Après avoir découvert Le Procès Goldman au début du mois, j'ai eu envie de regarder un autre film de Cédric Kahn… et vu qu'on les trouve difficilement, en physique ou non, légalement ou pas, j'ai décidé de porter mon regard sur Roberto Succo. Au passage, je note que c'est le deuxième film de Cédric Kahn que je regarde, mais aussi son deuxième film dans lequel le sujet principal est une personnalité ayant eu droit à son épisode de Faites entrer l'accusé, je note juste un certain pattern.
On pourrait croire que cela m'a permis de jauger l'évolution du réalisateur, mais il n'en est rien : Roberto Succo et Le Procès Goldman sont deux films totalement différents, ne traitant pas leur personnage principal de la même manière, ne prenant pas place dans les mêmes lieux, qui n'ont donc, eux aussi, pas été traités de la même façon.
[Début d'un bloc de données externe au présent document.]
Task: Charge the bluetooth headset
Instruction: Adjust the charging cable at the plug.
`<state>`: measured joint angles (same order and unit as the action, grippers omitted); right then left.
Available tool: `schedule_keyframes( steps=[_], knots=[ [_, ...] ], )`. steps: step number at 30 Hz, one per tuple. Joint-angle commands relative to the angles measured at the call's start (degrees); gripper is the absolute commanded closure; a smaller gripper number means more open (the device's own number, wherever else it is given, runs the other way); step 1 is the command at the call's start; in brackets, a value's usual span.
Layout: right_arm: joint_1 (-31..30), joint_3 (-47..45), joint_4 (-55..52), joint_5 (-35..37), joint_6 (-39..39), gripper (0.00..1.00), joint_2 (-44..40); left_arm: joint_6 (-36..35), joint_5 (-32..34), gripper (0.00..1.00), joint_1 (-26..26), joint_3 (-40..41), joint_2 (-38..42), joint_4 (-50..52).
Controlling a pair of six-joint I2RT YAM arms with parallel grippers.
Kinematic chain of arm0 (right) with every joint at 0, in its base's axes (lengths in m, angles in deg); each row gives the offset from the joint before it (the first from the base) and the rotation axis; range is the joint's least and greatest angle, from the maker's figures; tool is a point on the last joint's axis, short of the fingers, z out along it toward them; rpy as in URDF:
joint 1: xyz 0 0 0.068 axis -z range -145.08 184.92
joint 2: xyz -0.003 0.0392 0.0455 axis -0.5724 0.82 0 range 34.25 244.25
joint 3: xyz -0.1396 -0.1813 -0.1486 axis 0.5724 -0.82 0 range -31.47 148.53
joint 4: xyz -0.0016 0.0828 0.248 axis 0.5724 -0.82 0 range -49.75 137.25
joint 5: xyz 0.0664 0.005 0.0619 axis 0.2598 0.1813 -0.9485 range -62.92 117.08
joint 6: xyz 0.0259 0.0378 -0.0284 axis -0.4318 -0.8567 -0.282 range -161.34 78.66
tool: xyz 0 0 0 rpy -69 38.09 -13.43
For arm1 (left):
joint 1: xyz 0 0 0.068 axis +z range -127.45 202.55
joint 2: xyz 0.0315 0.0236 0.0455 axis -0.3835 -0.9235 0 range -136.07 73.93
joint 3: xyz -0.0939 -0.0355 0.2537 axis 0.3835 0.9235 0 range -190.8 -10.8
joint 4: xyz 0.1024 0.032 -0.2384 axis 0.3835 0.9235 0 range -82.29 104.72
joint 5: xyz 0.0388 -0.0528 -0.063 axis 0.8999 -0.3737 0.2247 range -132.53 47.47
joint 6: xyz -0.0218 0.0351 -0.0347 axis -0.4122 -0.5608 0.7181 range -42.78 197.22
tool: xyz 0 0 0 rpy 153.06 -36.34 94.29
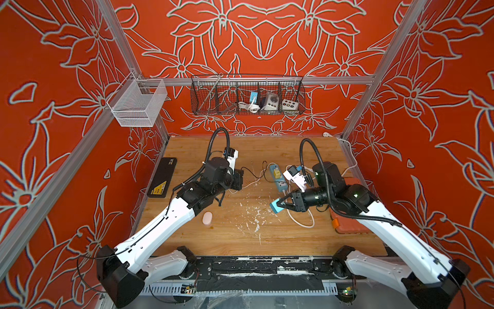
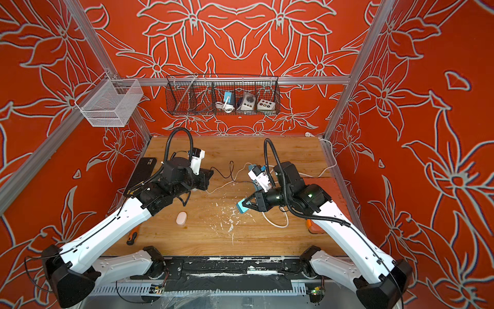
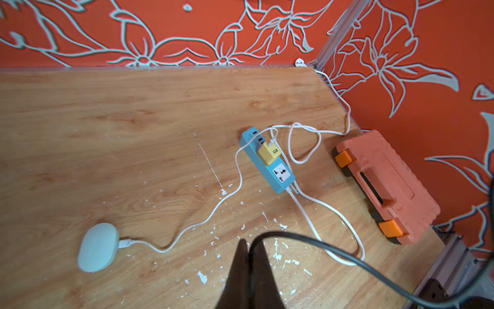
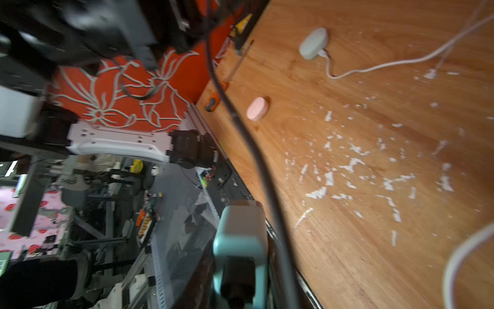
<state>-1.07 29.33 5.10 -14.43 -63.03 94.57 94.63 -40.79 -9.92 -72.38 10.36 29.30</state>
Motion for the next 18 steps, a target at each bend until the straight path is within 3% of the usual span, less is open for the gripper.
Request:
schedule_keyframes(
  steps=[1,7,18],
  knots=[
    [0.18,1.18,-5.57,11.88,5.61,0.94,1.24,-0.19,1.69,1.0,1.84,-3.35,1.9,6.14],
    [0.21,0.9,-3.98,25.85,4.62,0.94,4.73,-0.05,-1.26,1.0,3.51,-8.11,2.54,11.82],
    [0.24,4.63,2.42,41.49,4.29,0.94,14.52,2.31,-4.97,1.0,3.89,-7.8,-0.02,16.57]
  ],
)
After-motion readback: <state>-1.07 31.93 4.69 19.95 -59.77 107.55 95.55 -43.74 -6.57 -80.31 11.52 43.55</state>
En effet, l'image de Roberto Succo (et le film en règle général) est très froide, volontairement sans génie afin d'éviter tout apitoiement ou iconisation de son sujet. Et c'est justement l'un des problèmes du film, en adoptant une réalisation très froide, quasi-documentaire, le film oublierait presque d'en être un, ce qui fait que j'aurais tendance à davantage rapprocher Roberto Succo du téléfilm (ce qu'il n'est pas), voir du documentaire (ce qu'il n'est pas censé être non plus), que d'un véritable long-métrage. Certes, le réalisateur à éviter du piège d'iconiser son sujet, le rendant même plus pathétique qu'autre chose, mais est-ce une raison suffisante pour recommander Roberto Succo selon moi ? Pas vraiment non.
Autre malheureux défaut, entre la prise de son, décevante, et l'accent italien, très (trop) prononcé, de Stefano Cassetti, j'ai eu beaucoup de mal à suivre certains dialogues (et en plus, ma version ne disposait pas de sous-titres). C'est d'autant plus décevant qu'outre le fait que Cassetti soit convaincant, que l'une des plus grosses qualités du Procès Goldman étaient ses dialogues. Enfin, toujours côté son, si l'absence de musiques extradiégétique renforce le côté documentaire, la présence d'une composition aurait pu rendre le film plus anxiogène, à la manière de L'Adversaire de Nicole Garcia tient, orchestrée par Angelo Badalamenti… film, lui aussi, très froid, centré sur une affaire criminelle, et que j'aurais plus tendance à recommander qu'un Roberto Succo.
En somme, en évitant de tomber dans les pièges inhérents à ce genre de production, Cédric Kahn a oublié de réaliser un film. On ne passera pas un mauvais moment devant, mais on gardera en mémoire Roberto Succo davantage pour ce qu'il nous apprend sur la véritable affaire que pour le film qu'il y a derrière.